**Work task**
What you return should be the lines of the data containing "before", each in full.

**Data excerpts**
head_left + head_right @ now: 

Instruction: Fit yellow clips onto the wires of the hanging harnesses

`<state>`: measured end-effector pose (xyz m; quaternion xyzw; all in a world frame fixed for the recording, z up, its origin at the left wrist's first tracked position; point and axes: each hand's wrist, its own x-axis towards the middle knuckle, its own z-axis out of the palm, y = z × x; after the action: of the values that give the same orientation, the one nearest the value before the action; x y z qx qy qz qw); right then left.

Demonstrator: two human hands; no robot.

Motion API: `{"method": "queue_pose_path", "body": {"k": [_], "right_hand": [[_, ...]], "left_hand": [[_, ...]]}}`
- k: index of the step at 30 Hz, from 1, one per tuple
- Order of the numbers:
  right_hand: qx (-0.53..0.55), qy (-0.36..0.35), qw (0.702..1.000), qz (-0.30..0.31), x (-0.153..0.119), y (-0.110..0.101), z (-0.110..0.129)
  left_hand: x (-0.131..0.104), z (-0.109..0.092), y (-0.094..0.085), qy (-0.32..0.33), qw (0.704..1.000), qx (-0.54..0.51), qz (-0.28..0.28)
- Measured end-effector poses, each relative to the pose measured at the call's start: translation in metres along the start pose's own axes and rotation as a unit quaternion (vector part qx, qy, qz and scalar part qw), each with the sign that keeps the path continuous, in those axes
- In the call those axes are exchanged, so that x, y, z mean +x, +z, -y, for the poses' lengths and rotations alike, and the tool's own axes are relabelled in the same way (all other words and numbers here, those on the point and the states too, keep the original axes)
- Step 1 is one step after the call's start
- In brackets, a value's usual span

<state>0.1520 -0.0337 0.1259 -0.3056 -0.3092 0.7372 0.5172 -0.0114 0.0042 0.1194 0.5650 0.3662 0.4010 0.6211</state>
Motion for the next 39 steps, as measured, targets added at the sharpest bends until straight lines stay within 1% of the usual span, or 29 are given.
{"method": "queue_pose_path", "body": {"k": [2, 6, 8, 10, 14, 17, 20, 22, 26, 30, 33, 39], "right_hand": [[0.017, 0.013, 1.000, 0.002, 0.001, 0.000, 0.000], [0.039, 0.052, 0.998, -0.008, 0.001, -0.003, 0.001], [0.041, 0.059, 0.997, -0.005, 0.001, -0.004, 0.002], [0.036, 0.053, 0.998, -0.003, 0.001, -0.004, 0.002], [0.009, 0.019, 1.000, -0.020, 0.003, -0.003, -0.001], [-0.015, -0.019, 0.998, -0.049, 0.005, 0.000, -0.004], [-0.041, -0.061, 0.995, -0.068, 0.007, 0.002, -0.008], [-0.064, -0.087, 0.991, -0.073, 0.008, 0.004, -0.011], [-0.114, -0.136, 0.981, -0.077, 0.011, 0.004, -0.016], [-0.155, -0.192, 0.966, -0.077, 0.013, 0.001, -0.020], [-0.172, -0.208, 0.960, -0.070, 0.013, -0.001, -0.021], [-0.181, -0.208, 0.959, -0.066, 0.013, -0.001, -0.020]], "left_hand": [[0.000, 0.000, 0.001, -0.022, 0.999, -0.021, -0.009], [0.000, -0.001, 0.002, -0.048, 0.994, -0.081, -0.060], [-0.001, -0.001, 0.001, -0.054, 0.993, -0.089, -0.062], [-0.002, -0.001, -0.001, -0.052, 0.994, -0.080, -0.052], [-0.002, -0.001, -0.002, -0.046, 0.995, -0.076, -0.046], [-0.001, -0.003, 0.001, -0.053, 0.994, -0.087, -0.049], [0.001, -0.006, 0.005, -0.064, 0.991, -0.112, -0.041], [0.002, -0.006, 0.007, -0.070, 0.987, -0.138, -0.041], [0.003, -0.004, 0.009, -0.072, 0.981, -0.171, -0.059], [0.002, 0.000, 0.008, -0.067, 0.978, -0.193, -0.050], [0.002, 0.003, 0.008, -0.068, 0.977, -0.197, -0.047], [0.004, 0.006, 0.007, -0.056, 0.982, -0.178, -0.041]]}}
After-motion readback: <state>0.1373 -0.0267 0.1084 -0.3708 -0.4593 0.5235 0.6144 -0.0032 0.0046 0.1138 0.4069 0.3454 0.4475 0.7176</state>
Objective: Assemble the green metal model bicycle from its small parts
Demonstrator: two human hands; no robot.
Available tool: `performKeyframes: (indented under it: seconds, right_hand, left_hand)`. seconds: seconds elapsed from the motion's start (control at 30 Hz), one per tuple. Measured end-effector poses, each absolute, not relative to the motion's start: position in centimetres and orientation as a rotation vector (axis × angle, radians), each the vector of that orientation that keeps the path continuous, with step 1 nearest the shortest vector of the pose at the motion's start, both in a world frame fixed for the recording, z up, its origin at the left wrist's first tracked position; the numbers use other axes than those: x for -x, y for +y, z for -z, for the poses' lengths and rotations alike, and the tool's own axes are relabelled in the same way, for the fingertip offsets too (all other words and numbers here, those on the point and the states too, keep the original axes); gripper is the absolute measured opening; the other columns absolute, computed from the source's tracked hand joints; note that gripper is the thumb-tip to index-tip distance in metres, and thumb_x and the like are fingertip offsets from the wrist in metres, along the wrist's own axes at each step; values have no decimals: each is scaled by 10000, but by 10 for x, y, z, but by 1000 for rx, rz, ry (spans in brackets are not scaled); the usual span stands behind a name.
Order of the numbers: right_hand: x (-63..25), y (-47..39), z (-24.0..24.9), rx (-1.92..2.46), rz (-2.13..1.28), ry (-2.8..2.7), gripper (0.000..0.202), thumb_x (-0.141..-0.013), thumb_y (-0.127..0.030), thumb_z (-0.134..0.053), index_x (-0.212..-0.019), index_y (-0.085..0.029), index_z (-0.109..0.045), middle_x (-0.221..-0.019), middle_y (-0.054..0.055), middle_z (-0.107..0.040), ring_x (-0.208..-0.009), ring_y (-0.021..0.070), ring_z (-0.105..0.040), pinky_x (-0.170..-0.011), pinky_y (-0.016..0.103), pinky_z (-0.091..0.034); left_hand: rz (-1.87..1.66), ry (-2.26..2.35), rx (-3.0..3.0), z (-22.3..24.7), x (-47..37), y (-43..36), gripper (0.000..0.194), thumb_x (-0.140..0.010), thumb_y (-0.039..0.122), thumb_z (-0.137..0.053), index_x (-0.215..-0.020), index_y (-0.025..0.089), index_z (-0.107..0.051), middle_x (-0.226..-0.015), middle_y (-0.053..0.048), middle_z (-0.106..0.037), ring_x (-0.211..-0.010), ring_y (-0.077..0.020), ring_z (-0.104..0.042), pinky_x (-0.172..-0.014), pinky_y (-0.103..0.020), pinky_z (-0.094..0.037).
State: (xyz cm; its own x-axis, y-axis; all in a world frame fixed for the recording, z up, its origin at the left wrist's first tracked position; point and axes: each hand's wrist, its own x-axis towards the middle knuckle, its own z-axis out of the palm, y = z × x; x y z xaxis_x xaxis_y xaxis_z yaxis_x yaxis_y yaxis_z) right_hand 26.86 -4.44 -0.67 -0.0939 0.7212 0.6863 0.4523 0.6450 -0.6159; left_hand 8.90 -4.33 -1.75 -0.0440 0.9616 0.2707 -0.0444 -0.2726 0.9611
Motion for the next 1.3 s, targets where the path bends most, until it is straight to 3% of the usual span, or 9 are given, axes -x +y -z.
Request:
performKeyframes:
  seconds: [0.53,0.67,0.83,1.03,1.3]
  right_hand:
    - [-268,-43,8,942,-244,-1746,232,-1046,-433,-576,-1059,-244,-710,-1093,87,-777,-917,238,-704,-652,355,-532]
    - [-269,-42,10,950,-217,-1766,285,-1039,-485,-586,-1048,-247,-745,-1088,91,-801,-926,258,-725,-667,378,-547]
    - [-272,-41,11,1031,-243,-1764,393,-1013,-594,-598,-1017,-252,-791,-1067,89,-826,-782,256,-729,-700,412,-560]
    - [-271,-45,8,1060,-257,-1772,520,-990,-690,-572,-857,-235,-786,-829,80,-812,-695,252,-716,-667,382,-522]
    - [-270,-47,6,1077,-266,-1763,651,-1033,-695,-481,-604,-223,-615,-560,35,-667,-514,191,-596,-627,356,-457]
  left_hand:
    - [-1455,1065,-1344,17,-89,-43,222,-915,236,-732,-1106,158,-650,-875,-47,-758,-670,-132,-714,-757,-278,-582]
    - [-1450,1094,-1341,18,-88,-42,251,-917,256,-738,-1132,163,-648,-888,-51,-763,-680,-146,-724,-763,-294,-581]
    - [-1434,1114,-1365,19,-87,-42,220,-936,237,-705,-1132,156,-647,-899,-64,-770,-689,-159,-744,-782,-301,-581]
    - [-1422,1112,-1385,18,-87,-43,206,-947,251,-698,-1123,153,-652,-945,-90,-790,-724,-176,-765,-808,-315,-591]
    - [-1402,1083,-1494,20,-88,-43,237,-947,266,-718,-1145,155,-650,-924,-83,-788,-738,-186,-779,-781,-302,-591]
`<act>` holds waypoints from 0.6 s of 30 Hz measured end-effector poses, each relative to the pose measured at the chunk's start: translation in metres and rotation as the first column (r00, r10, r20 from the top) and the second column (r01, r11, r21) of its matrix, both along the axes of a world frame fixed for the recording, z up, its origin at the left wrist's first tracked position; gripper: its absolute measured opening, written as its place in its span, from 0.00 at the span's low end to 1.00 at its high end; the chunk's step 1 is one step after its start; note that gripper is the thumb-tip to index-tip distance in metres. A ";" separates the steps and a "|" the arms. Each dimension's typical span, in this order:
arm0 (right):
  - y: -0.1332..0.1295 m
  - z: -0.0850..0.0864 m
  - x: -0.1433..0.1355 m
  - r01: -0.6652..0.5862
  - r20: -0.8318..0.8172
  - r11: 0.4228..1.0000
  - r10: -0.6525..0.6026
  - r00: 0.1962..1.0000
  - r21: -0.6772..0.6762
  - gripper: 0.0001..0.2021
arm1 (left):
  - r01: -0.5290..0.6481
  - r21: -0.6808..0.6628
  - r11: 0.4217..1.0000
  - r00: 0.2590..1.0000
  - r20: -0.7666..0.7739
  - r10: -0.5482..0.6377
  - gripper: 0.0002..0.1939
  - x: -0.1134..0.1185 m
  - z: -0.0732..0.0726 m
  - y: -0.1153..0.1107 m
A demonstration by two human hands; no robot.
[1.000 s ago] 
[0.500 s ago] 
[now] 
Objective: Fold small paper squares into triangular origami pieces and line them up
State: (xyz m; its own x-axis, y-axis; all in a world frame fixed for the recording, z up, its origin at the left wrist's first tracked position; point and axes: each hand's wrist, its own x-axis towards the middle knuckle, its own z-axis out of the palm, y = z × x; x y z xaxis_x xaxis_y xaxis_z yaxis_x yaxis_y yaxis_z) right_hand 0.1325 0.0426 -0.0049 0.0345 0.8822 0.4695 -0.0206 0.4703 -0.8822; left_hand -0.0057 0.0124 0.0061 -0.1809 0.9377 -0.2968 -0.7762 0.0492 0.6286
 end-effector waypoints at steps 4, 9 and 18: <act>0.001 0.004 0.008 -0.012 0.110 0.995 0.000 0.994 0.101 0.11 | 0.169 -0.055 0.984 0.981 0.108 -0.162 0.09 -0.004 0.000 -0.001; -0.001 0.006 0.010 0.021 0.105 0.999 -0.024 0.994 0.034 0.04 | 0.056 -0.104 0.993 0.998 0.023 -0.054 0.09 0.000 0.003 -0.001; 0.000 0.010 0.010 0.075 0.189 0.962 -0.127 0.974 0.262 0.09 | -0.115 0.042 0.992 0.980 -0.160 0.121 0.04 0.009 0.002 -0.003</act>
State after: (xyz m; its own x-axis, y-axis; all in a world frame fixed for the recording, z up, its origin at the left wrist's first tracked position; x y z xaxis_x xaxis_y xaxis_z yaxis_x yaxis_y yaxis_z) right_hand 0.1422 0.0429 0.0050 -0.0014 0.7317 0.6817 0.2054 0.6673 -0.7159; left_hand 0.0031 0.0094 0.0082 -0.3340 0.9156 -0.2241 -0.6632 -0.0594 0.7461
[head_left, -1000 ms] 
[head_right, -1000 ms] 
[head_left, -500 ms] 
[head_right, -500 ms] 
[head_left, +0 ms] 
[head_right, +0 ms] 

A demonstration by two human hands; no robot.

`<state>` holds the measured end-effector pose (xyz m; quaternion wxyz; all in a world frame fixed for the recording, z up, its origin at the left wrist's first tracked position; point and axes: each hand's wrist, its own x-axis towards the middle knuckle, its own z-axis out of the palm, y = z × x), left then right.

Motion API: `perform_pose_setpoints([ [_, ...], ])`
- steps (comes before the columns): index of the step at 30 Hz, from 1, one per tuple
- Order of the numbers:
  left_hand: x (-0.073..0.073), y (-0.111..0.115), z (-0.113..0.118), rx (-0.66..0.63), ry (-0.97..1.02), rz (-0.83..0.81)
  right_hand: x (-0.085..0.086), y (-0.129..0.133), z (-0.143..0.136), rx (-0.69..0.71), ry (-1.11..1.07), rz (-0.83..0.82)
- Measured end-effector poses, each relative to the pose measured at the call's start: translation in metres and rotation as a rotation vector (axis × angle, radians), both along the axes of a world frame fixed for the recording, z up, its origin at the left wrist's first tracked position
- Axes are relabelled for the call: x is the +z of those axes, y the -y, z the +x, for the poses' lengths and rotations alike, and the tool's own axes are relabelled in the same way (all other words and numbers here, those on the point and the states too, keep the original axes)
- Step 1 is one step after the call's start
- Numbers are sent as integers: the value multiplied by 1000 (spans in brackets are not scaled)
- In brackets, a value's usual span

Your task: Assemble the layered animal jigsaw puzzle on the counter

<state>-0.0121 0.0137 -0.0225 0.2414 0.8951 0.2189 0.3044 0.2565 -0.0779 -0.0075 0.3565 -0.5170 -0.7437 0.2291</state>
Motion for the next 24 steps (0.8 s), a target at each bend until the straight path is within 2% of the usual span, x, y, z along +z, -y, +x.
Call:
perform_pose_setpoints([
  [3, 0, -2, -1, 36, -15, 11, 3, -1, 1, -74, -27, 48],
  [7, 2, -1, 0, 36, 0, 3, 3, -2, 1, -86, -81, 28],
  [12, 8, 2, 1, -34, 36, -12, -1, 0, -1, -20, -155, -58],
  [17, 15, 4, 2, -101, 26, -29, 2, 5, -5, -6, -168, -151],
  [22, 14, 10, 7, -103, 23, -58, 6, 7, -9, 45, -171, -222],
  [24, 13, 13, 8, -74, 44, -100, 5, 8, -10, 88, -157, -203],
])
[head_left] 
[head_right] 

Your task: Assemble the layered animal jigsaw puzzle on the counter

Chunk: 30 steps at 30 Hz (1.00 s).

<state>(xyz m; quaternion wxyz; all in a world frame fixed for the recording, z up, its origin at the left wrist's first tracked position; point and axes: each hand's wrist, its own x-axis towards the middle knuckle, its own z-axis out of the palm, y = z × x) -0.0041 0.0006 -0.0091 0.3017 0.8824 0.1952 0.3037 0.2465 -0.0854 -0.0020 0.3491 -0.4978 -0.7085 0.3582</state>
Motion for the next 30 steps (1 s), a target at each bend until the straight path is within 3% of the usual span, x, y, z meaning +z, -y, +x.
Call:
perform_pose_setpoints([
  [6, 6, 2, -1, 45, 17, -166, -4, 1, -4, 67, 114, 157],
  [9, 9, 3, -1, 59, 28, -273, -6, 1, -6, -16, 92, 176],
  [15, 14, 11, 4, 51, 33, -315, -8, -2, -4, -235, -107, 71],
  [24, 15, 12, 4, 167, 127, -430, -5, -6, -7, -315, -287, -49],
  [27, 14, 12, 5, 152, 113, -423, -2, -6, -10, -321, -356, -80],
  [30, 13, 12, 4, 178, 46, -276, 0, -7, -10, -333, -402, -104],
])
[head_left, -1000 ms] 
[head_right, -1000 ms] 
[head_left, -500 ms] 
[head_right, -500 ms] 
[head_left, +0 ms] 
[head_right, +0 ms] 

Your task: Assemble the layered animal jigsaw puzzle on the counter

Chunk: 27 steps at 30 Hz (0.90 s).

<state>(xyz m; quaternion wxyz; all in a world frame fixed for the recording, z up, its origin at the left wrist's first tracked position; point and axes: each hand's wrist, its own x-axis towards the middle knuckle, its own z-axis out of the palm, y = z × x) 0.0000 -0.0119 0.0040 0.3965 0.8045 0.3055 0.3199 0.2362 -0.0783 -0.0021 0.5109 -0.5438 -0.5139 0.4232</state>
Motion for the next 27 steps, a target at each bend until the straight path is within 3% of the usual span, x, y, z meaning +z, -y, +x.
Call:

**Exercise result**
`<state>`: measured end-effector pose (xyz m; quaternion xyzw; all in a world frame fixed for the recording, z up, its origin at the left wrist's first tracked position; point and axes: each hand's wrist, its own x-axis towards the middle knuckle, its own z-axis out of the palm, y = z × x; after the action: of the values that give the same orientation, the one nearest the value before the action; x y z qx qy qz qw); right then left.
- steps (comes before the columns): index of the step at 30 Hz, from 1, one per tuple

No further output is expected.